One Saturday morning Olivier and I woke up early, packed overnight bags, and got into the car. We were driving to the mountains to see Hugo, who was there on a ski trip during his winter break. He and Marie and two of his friends were staying in a one-bedroom condo, so we’d booked a hotel room for the night. Olivier started up the car and typed the hotel’s name into Google, intending to enter the address into the GPS.
“Putain,” he said. “It’s saying that Hotel le Montana is in Chamonix.”
This was odd. Chamonix was two hours north of La Tania, the village in the southeast of France where Olivier’s family had been going to ski since he was a kid.
I entered “hotel montana la tania” into my phone. The same listing for the Hotel le Montana in Chamonix popped up.
Olivier dialed the number. We had in fact booked a nonrefundable room for the night in the entirely wrong village.
We couldn’t figure out what had happened, why the Hotel le Montana in La Tania—one of the few accommodations in town—had disappeared from view. But we didn’t have time to stick around and sort things out, knowing that it was le chassé croisé—the designated changeover day for French vacationers, who, as orthodox in their holiday schedules as their lunch hours, traditionally hand in their rental keys and descend upon the nation’s autoroutes at exactly the same moment, causing traffic jams as dense and reliable as the steps of a quadrille, from which the phrase comes. Despite not having a place to stay, we pulled out of the parking lot and headed toward La Tania.

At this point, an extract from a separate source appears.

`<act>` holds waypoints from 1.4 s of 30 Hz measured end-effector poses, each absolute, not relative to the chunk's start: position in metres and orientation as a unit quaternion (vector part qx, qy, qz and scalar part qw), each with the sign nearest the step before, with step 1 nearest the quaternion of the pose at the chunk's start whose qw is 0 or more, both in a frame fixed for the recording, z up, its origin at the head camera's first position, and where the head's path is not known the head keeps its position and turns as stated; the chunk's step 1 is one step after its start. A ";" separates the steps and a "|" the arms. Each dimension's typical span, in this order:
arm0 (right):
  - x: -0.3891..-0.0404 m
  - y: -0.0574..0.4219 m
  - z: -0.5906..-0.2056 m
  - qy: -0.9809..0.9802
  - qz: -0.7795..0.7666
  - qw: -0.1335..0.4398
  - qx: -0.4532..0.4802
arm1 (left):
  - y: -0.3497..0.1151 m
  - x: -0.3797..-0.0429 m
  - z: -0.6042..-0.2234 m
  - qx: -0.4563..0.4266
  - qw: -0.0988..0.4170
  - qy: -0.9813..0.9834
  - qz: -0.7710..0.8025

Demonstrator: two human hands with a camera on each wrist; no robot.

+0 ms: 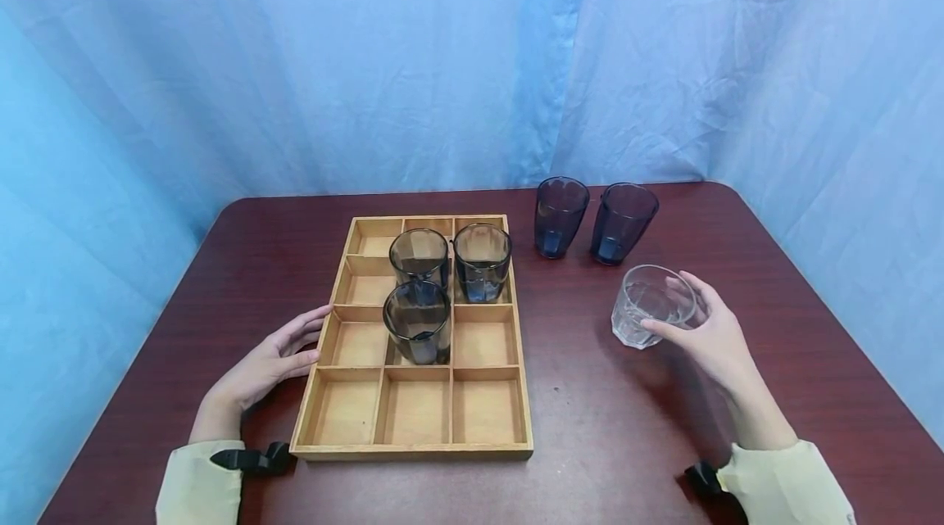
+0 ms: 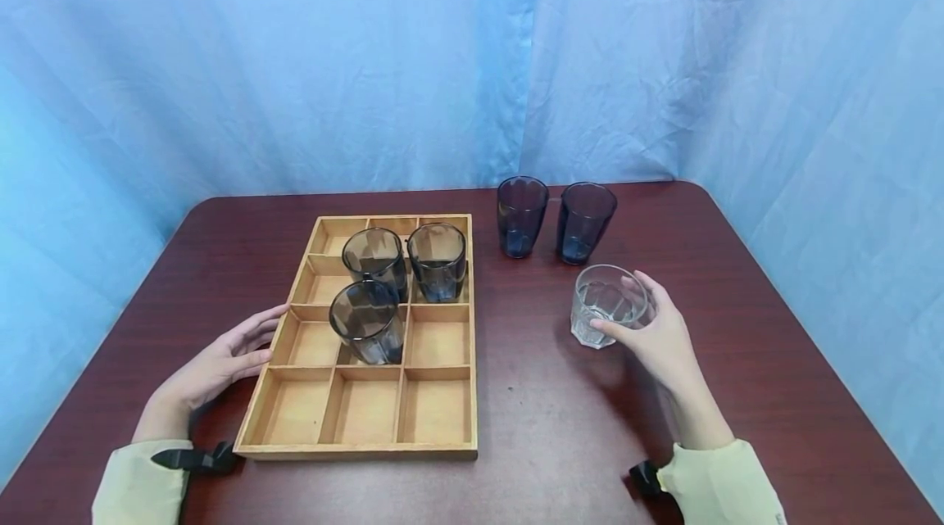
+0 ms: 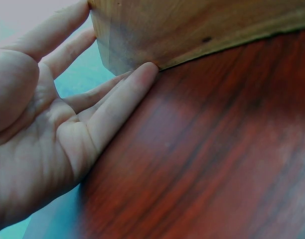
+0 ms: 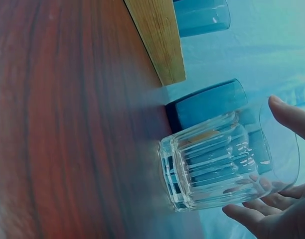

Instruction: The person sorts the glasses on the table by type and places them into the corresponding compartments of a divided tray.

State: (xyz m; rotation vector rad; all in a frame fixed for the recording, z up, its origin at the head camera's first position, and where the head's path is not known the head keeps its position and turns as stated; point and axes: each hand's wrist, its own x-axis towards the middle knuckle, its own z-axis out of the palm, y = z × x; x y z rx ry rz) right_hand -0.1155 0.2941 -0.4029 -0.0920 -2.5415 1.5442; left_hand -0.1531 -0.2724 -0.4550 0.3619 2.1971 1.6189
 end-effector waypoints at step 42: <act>-0.107 0.214 -0.383 -0.736 0.670 0.075 0.058 | -0.272 -0.153 -0.454 0.129 0.195 0.781 0.579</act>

Apartment blocks flattened into farmland, and I Googled. Grass gave way to rock and I Googled some more. Everywhere I called, the answer was the same: no vacancy. I expanded my search to the surrounding area, hoping that, of the millions of French people traveling that day, at least one of them must have also committed some logistical screwup, freeing a room for us.
I dialed a guesthouse with a website decked in edelweiss.
“Hello?” the man who picked up said.
“Hi, I’m wondering if you have a room for tonight?”
“You’d have had to have booked it months ago,” he replied, his English accent becoming clear. “You do know it’s half term for the UK, and the rest of the world?”
“I asked for a room, not a lecture,” I said, pressing the red button as I lamented one of the great downsides of the digital age, the extinction of the flamboyant hang-up.
“Quel con,” Olivier grumbled.
When we got to La Tania, we parked the car and set out on foot to investigate the situation. Passing by a traiteur (offering both blanquette de veau and English breakfast sausages), ski rental shops, a pub, and a tent under which the tourist authority was ladling out free cups of Chartreuse-spiked chocolat chaud, we followed the village’s only road to the Hotel le Montana. It was indeed still standing. We walked in, knocking the sludge from our boots. A rugby game was playing on a number of flat-screen TVs.
“Bonjour, Mademoiselle,” Olivier said to the woman sitting behind the reception desk.
She squinted at him. “Do you speak English?”
“Non.”
The woman looked distressed. She was barely twenty—a chalet girl in a polo shirt, clearly out of her depth—but Olivier was unmoved. We waited as she went to fetch someone.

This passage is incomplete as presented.